# [Exercise]
Your answer should consist of the lines in the data below that contain "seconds".

*** Opening Task data ***

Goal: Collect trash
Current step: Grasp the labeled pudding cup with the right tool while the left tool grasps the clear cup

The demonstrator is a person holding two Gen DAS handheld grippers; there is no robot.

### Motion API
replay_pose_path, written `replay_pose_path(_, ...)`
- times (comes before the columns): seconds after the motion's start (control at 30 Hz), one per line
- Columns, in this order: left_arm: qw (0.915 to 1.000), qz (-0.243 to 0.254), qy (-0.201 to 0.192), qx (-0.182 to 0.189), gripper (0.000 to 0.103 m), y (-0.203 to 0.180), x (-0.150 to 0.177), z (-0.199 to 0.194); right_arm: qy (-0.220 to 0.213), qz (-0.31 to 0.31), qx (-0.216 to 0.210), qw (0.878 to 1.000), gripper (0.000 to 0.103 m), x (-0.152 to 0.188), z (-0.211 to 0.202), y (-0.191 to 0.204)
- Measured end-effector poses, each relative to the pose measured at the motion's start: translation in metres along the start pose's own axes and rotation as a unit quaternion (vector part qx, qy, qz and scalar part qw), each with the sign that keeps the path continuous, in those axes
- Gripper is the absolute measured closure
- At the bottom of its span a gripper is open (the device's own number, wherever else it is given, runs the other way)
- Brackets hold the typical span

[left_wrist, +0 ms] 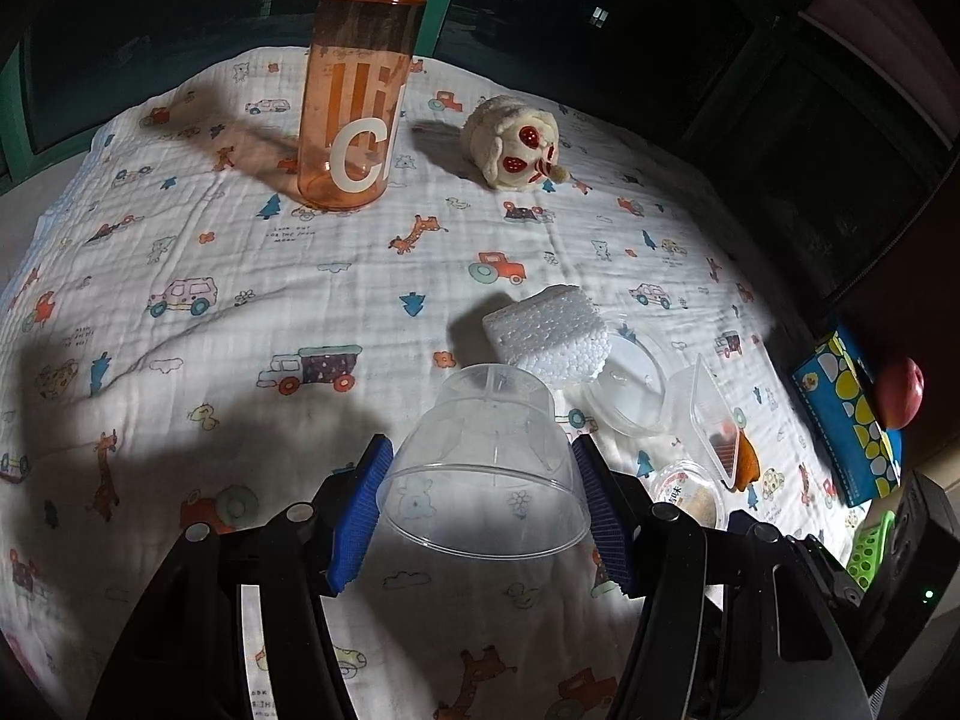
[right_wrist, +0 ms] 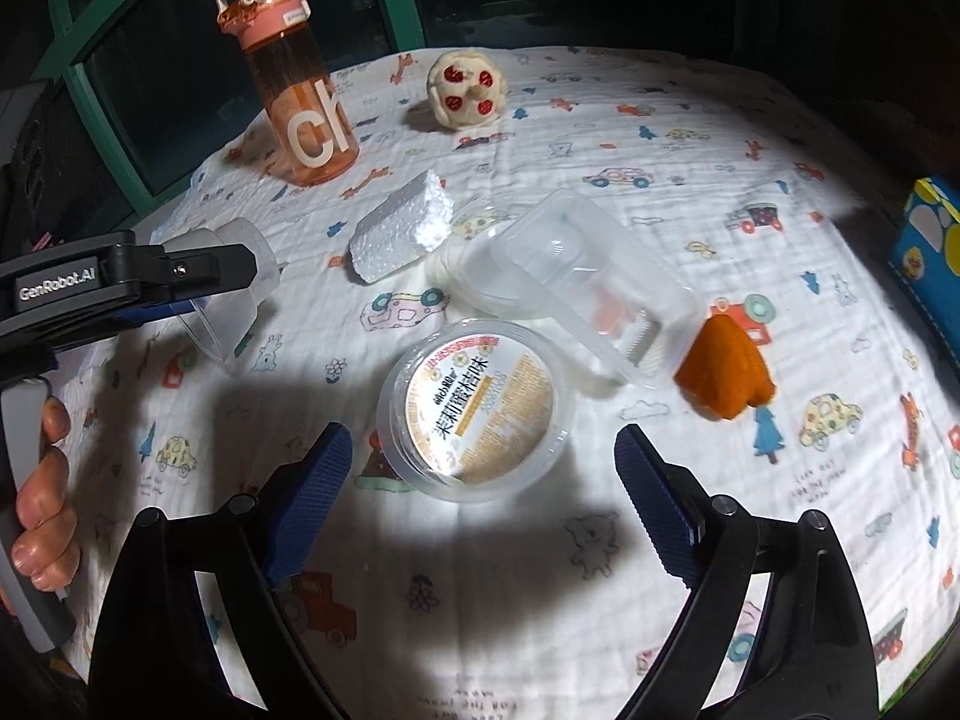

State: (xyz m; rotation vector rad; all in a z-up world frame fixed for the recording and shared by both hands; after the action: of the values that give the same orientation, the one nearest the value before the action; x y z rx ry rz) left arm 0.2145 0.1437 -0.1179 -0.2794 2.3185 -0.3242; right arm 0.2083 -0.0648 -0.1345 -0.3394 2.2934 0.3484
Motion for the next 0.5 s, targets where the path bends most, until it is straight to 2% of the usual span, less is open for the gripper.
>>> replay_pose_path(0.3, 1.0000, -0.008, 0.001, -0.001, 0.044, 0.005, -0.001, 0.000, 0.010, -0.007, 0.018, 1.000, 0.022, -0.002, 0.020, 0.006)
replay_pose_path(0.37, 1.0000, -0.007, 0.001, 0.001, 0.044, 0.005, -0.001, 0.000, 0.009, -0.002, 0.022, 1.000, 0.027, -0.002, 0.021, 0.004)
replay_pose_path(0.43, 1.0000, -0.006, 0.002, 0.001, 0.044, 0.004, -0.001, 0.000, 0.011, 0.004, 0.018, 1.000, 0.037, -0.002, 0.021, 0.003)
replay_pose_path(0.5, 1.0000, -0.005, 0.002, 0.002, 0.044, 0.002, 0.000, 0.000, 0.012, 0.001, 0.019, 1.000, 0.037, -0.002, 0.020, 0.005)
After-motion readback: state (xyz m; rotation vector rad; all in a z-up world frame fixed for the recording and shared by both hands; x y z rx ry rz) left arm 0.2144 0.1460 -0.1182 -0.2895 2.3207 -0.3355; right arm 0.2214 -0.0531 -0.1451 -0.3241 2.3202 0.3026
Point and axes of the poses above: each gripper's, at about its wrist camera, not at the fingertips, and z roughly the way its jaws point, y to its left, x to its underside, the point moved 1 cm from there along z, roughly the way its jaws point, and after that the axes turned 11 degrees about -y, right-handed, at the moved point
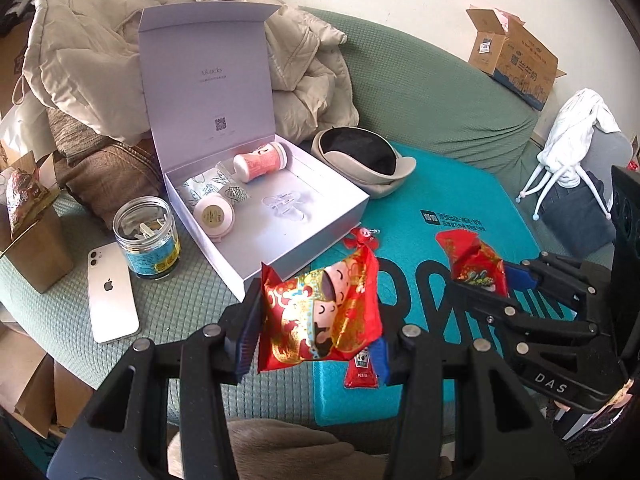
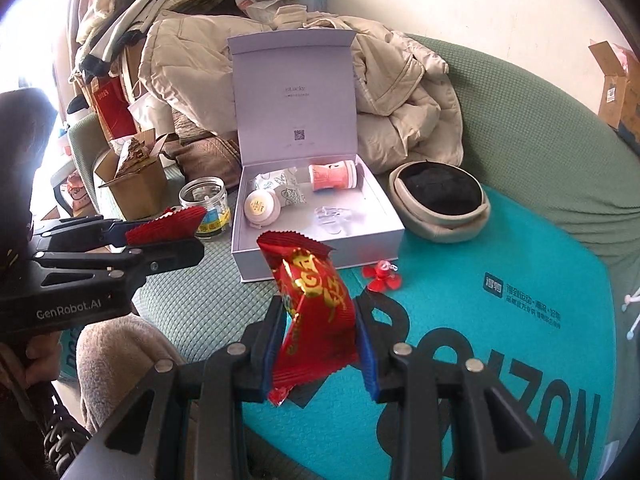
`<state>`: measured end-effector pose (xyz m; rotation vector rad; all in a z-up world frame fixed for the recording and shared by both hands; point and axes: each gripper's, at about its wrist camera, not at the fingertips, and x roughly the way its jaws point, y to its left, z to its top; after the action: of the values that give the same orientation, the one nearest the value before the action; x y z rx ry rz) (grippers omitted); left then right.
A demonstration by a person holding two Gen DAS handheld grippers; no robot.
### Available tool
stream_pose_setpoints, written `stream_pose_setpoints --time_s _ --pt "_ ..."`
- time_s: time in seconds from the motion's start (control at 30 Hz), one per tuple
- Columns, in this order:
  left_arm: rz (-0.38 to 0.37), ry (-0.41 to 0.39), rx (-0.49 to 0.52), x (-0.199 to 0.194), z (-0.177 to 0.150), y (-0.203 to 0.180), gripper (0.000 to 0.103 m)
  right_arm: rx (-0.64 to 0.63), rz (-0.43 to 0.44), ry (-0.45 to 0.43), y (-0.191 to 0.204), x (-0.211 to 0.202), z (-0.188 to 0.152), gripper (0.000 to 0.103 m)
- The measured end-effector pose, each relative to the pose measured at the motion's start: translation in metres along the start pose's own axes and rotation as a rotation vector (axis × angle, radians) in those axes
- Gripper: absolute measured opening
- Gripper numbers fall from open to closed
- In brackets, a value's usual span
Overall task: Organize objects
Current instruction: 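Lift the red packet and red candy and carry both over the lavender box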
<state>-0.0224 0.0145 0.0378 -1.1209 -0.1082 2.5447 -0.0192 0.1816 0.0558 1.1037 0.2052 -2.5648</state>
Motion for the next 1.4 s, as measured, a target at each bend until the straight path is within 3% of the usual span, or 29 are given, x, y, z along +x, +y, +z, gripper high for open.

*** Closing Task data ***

# [Solution to the problem]
- times (comes before the columns): seconds after the motion's start (control at 30 Hz), one per line
- time_s: time in seconds from the motion's start (control at 30 Hz), one per tuple

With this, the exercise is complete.